• YOUR INSTRUCTIONS:
Report all lines below with the word "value".

• GIVEN MATERIAL:
* * *

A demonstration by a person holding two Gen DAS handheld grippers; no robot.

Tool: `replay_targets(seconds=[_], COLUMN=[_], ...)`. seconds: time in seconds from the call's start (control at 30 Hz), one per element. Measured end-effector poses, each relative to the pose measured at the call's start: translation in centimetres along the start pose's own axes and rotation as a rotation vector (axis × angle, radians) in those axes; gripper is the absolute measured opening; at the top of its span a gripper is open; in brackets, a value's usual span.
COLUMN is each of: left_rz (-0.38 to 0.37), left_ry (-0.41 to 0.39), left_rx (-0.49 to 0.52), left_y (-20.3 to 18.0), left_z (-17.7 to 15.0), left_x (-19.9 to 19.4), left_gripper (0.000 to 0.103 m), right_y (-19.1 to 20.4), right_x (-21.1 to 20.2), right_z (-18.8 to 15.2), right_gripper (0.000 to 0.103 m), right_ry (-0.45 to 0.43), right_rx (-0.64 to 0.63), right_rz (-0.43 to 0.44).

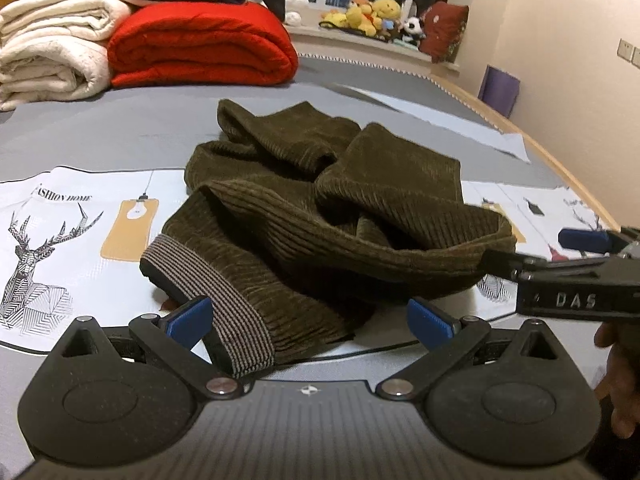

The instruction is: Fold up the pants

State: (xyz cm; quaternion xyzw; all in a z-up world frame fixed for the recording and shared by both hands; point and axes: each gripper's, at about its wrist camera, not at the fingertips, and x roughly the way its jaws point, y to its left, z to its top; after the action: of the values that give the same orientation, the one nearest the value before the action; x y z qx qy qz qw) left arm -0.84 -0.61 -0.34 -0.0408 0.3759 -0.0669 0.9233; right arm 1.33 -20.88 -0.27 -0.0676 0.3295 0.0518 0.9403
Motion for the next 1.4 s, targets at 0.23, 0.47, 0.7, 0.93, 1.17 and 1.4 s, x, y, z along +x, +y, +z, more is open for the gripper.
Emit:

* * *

• FINISHED EXERCISE:
Tool: `replay_targets(seconds=[_], COLUMN=[_], ...)`. seconds: time in seconds from the call's start (control at 30 Hz), one per element. Measured end-effector poses, each relative to the pose measured at the call's start: translation in centimetres along the start pose's own axes and rotation as a rotation vector (axis × angle, radians) in those axes; gripper is the absolute measured opening; at the top of its span a gripper is open; in brackets, a value's usual span.
State: (xyz cm; quaternion xyzw; all in a z-up world frame fixed for the recording and shared by both hands; point and axes: each gripper's, at about its wrist camera, not at the fingertips, and x roughly the way its jaws point, y to its left, z to its top; after the action: of the values that give the same orientation, the one nearest the value before the action; x y z qx qy qz qw) left arm -0.84 -0.61 -0.34 -0.0408 0.3759 -0.0669 0.9233; right arm 1.33 -20.88 -0.27 -0.0676 0.3295 0.0518 0.9403

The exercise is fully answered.